Allograft rejection remains the single largest impediment to success in the field of transplantation. While OKT3 therapy has proven to be a significant advancement, many grafts are still lost. Late treatment, subtherapeutic OKT3 levels, anti-OKT3 antibodies, and OKT3-induced class II antigen expression are possible explanations. To determine the mechanism of OKT3 resistant rejection we propagated and characterized infiltrating T cells from the biopsy of a liver transplant patient who was rejecting while on prophylactic OKT3. The T lymphocytes demonstrated allospecific proliferation and interleukin 2 (IL2) production and showed a high degree of cytolysis of donor splenocytes. CD3 epsilon monoclonal antibodies (Mab) in concentrations up to 100 micrograms/ml did not inhibit lysis. In contrast, T lymphocytes derived from rejecting allografts of patients receiving cyclosporine and prednisone were readily inhibited from killing by CD3 epsilon Mab at doses of 1 microgram/ml. Furthermore, allospecific proliferation and IL2 production were not inhibited in the OKT3-treated patient by the addition of CD3 epsilon MaB. Incomplete modulation of the CD3-TCR complex was noted after a 72-hr incubation with CD3 epsilon Mab. The T cells did demonstrate other intact CD3-mediated functions such as a rise in intracellular calcium and CD3-dependent cytotoxicity.
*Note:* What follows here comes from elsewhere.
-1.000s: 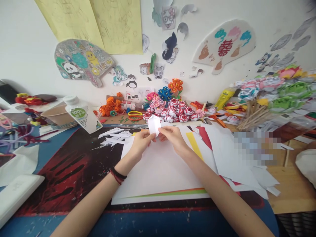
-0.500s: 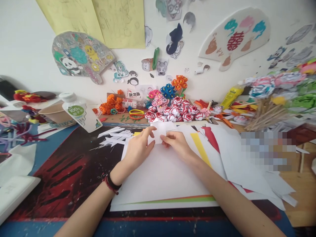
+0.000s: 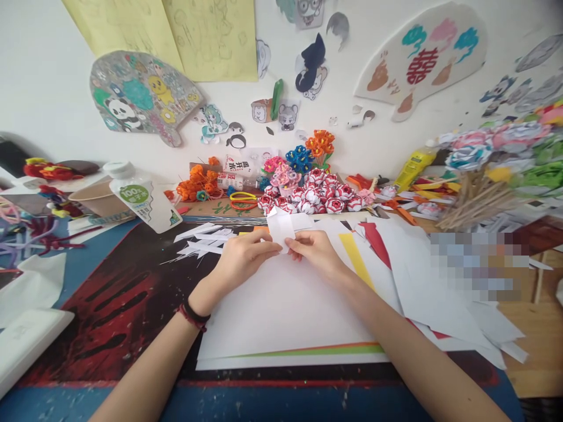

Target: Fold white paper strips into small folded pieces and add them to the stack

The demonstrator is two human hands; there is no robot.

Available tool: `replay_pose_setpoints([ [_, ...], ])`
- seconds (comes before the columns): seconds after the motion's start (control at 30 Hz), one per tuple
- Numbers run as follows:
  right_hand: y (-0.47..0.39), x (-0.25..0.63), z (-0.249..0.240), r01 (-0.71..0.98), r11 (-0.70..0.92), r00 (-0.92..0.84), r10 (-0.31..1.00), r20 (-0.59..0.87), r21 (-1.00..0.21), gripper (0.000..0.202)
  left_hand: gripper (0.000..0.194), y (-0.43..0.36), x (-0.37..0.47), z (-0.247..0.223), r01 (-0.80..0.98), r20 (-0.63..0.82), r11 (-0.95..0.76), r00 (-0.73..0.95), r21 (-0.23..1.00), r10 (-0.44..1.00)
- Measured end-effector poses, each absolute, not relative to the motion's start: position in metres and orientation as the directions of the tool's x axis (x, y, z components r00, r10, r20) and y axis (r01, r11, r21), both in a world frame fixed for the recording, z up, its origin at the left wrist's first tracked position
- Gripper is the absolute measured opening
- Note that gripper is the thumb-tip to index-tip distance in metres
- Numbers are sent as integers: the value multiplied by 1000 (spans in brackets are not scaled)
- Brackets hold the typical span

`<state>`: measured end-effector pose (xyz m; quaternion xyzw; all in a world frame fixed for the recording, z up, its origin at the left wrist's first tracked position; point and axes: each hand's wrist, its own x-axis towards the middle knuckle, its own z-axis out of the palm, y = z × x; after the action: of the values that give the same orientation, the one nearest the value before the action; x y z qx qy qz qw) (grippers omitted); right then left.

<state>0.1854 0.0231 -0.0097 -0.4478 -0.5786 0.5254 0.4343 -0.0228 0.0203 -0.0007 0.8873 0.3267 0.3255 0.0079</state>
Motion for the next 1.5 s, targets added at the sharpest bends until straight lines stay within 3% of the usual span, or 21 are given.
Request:
replay_pose_setpoints([
  [0.13, 23, 185, -11, 6, 62, -244, 968, 58, -998, 40, 16, 21, -20, 1, 540, 568, -748, 501, 386, 654],
  [0.23, 22, 185, -7, -22, 58, -269, 961, 62, -998, 40, 15, 20, -18, 3, 537, 568, -723, 460, 434, 683],
  [0.63, 19, 185, -4, -72, -14, -283, 959, 7, -997, 30, 16, 16, -15, 7, 483, 645, -776, 451, 406, 617],
  [0.93, 17, 187, -4, -125, -113, -424, 904, -49, -986, 27, 22, 14, -15, 11, 403, 609, -808, 530, 431, 589],
  [1.13, 15, 185, -2, -112, -72, -379, 925, -25, -991, 32, 13, 8, -9, 16, 552, 631, -724, 399, 414, 665],
  [1.3, 15, 184, -6, -154, -22, -333, 943, 31, -988, 32, 45, 6, -3, 11, 549, 626, -608, 185, 574, 758],
  [1.5, 15, 183, -8, -200, -1, -311, 948, 62, -980, 35, 17, 3, 5, 7, 493, 380, -409, 164, 768, 910],
])
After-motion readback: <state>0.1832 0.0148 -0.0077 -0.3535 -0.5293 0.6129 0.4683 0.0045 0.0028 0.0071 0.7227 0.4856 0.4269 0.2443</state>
These results should alert clinicians that CD3 resistant cytotoxic T cells can emerge during OKT3 therapy and may cause rejection. Immunotherapy that targets additional cell surface structures may be of benefit.

摘要

同种异体移植排斥反应仍然是移植领域成功的最大单一障碍。虽然OKT3疗法已被证明是一项重大进展,但许多移植器官仍会丧失。治疗延迟、OKT3水平未达到治疗剂量、抗OKT3抗体以及OKT3诱导的II类抗原表达可能是其原因。为了确定OKT3抵抗性排斥反应的机制,我们从一名在预防性使用OKT3时发生排斥反应的肝移植患者的活检组织中培养并鉴定了浸润性T细胞。这些T淋巴细胞表现出同种异体特异性增殖和白细胞介素2(IL2)的产生,并对供体脾细胞表现出高度的细胞溶解作用。浓度高达100微克/毫升的CD3ε单克隆抗体(Mab)并未抑制细胞溶解作用。相比之下,来自接受环孢素和泼尼松治疗的患者的排斥性同种异体移植的T淋巴细胞在剂量为1微克/毫升的CD3ε Mab作用下很容易被抑制杀伤作用。此外,在接受OKT3治疗的患者中,添加CD3ε Mab并不会抑制同种异体特异性增殖和IL2的产生。在用CD3ε Mab孵育72小时后,发现CD3-TCR复合物的调节不完全。这些T细胞确实表现出其他完整的CD3介导的功能,如细胞内钙的升高和CD3依赖性细胞毒性。这些结果应提醒临床医生,在OKT3治疗期间可能会出现CD3抗性细胞毒性T细胞,并可能导致排斥反应。针对其他细胞表面结构的免疫疗法可能会有益处。